_What you are asked to do_. In the data below, find each line carrying the string "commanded" and copy it out.

_Available data_.
-----

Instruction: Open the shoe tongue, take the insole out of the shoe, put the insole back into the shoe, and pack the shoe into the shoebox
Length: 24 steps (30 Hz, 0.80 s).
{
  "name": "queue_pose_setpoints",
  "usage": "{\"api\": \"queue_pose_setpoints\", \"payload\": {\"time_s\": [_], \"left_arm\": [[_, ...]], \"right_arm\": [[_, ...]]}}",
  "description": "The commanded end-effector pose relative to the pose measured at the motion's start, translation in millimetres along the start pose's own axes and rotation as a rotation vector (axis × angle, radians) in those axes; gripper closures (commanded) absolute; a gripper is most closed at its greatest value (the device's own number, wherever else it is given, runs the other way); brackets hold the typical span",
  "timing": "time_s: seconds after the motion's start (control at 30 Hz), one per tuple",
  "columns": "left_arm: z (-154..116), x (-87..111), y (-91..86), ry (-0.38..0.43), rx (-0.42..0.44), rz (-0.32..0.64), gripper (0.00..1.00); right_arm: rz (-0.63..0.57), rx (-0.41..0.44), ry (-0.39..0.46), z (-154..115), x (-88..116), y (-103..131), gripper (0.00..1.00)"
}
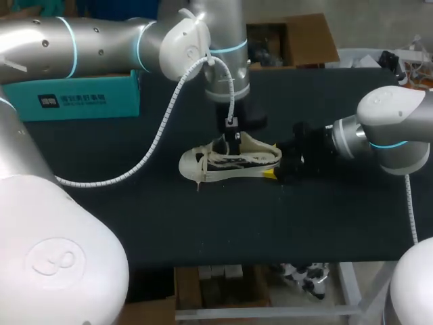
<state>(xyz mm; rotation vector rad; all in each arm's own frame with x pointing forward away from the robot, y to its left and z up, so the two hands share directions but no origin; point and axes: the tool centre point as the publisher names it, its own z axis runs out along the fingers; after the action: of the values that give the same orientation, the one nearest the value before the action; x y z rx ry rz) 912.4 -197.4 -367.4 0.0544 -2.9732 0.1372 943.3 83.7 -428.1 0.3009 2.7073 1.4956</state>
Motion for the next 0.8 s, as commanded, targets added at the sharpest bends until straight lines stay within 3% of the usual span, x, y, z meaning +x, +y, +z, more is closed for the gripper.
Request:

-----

_Solution to this task_.
  "description": "The commanded end-effector pose relative to the pose measured at the motion's start, translation in millimetres along the start pose's own axes and rotation as a rotation vector (axis × angle, radians) in those axes; gripper closures (commanded) absolute; a gripper is most closed at its greatest value (the device's own number, wherever else it is given, runs the other way); brackets hold the typical span",
Motion for the next 0.8 s, as commanded, targets added at the sharpest bends until straight lines stay within 3% of the usual span, x, y, z meaning +x, +y, +z, more is closed for the gripper.

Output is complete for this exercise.